SUMMARY OF THE INVENTION

The present invention provides an improved eccentric element for the rigging system of "compound bows." The eccentrics of this invention may be used in place of more conventional eccentrics in any of the various configurations of compound bows heretofore known in the archery art. The principles of operation of this invention may be understood, and are conveniently described, with reference to a bow in which a pair of resilient limbs are deflected by the operation of a bowstring interconnected to the distal ends (or tips) of the limbs through a three-line lacing (rigging) including an eccentric of this invention pivotally mounted at each limb tip. The eccentrics may be referred to as the "upper eccentric" and "lower eccentric," respectively, having reference to their relative positioning when the handle of the bow is grasped by the archer in a normal shooting position. (That is, with the limbs held approximately vertically.) According to this invention, the upper eccentric may be a reverse ("mirror image") of the lower eccentric.

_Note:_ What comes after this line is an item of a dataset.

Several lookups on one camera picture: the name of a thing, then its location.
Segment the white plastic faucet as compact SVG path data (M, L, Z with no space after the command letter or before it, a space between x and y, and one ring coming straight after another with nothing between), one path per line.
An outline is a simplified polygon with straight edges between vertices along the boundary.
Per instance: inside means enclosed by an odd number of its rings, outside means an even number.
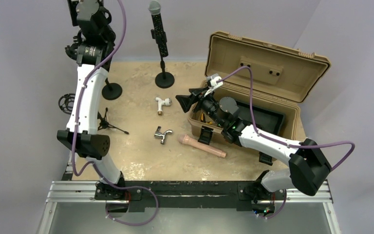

Each eccentric includes at least two sheave portions. The first such portion (string sheave) accommodates one end of the bowstring or central stretch in a bowstring-engaging track which is usually (but not necessarily) of circular configuration. The second portion (cable sheave) accommodates a tension run or end stretch in a tension run-engaging track which is usually of (but not necessarily) non-circular configuration. The first and second tracks are arranged with respect to each other to effect a varying "cam ratio" (as previously defined in this disclosure) between the points of tangency of the central stretch and the end stretch with the eccentric. The larger the "cam ratio", the greater the mechanical advantage effected through the eccentric.

The step-down take-up cable ramp described in the aforesaid parent application Ser. No. 236,781 may, but need not, be incorporated in the eccentric of the present invention. This ramp functions to move the portion of the tension run adjacent the cable track down towards the axis (axle) of the eccentric and laterally towards the string track of the eccentric as the eccentric pivots towards its drawn condition. As the eccentrics are permitted to pivot back towards braced condition (the drawn bowstring is released), this portion of the tension run is carried laterally away from the string, thereby to afford vane clearance for a launched arrow.

According to this invention at least one of the sheaves, usually the cable sheave, is provided in segments. To avoid redundancy, this disclosure is directed to embodiments in which the string sheave is integral, and the cable sheave is segmented. It should be understood, however, that similar features can be incorporated in the string sheave instead of, or as well as, the cable sheave.

A first segment of the cable sheave is arranged with respect to the string sheave so that when the bow is in a predetermined draw condition (most conveniently its at rest, strung condition), the cable is in contact with it, and out of contact with the remainder of the cable sheave. The portion of the cable sheave not included in the first segment includes the portion of the cable track contacted by the cable when the nocking point of the bowstring is drawn to a different distance. This portion of the cable track can be altered in configuration without disturbing the first segment. Either or both the specified draw length of the bow or the percentage of "let-off" of the bow between peak holding force and the holding force at a specified draw length may be modified in this fashion.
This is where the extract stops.